= What you are asked to do =
In full and without alteration, write out the data below.

-=-=-

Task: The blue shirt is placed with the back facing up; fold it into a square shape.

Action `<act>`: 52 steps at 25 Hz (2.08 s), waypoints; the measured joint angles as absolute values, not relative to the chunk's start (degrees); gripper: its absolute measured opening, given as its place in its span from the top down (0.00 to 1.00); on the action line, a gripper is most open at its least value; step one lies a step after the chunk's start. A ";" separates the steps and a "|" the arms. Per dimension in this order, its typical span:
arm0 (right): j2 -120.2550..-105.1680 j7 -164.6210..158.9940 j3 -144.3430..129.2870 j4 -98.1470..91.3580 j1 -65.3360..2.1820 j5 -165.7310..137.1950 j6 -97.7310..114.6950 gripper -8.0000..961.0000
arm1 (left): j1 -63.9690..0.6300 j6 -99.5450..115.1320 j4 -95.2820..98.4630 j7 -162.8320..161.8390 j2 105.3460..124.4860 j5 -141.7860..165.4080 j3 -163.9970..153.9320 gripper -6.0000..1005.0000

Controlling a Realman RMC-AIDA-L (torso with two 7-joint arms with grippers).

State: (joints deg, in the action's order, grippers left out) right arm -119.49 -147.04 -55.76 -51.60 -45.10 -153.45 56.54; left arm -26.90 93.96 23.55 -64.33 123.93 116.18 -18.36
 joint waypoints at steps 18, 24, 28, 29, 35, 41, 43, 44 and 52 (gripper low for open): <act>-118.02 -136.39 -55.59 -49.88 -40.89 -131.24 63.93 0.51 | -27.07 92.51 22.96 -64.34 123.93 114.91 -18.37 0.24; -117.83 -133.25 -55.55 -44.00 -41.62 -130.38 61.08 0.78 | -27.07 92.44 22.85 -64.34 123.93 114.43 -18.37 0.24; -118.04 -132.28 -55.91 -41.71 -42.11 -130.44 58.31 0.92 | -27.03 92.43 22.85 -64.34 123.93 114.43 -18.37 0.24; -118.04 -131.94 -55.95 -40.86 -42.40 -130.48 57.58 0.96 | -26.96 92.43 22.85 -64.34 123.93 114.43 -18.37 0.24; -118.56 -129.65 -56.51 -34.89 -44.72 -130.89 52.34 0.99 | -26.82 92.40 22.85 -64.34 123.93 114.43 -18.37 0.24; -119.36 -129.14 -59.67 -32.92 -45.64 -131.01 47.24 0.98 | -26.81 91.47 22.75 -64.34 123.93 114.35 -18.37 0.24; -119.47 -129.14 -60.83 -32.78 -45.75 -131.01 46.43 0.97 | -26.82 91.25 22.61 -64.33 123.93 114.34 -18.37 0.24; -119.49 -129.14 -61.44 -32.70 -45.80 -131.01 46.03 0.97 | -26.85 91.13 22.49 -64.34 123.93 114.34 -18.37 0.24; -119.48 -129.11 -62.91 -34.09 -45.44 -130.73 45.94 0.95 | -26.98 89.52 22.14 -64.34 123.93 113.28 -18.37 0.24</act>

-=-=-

= Result for this task =
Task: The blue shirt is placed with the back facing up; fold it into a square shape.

Action `<act>`: 52 steps at 25 Hz (2.08 s), waypoints; the measured joint angles as absolute values, not relative to the chunk's start (degrees); gripper: its absolute measured opening, given as its place in its span from the top down (0.00 to 1.00); on the action line, a gripper is most open at its least value; step one lies a step after the chunk's start. A ";" separates the steps and a "|" the arms. Per dimension in this order, its typical span:
arm0 (right): j2 -120.2550..-105.1680 j7 -164.6210..158.9940 j3 -144.3430..129.2870 j4 -98.1470..91.3580 j1 -65.3360..2.1820 j5 -165.7310..137.1950 j6 -97.7310..114.6950 gripper -8.0000..961.0000
arm1 (left): j1 -63.9690..0.6300 j6 -99.5450..115.1320 j4 -95.2820..98.4630 j7 -162.8320..161.8390 j2 105.3460..124.4860 j5 -141.7860..165.4080 j3 -163.9970..153.9320 gripper -6.0000..1005.0000

Controlling a Realman RMC-AIDA-L (torso with two 7-joint arms with grippers).

State: (joints deg, in the action's order, grippers left out) right arm -119.49 -147.04 -55.76 -51.60 -45.10 -153.45 56.54; left arm -26.90 93.96 23.55 -64.33 123.93 116.18 -18.36
 joint waypoints at steps 18, 24, 28, 29, 35, 41, 43, 44 and 52 (gripper low for open): <act>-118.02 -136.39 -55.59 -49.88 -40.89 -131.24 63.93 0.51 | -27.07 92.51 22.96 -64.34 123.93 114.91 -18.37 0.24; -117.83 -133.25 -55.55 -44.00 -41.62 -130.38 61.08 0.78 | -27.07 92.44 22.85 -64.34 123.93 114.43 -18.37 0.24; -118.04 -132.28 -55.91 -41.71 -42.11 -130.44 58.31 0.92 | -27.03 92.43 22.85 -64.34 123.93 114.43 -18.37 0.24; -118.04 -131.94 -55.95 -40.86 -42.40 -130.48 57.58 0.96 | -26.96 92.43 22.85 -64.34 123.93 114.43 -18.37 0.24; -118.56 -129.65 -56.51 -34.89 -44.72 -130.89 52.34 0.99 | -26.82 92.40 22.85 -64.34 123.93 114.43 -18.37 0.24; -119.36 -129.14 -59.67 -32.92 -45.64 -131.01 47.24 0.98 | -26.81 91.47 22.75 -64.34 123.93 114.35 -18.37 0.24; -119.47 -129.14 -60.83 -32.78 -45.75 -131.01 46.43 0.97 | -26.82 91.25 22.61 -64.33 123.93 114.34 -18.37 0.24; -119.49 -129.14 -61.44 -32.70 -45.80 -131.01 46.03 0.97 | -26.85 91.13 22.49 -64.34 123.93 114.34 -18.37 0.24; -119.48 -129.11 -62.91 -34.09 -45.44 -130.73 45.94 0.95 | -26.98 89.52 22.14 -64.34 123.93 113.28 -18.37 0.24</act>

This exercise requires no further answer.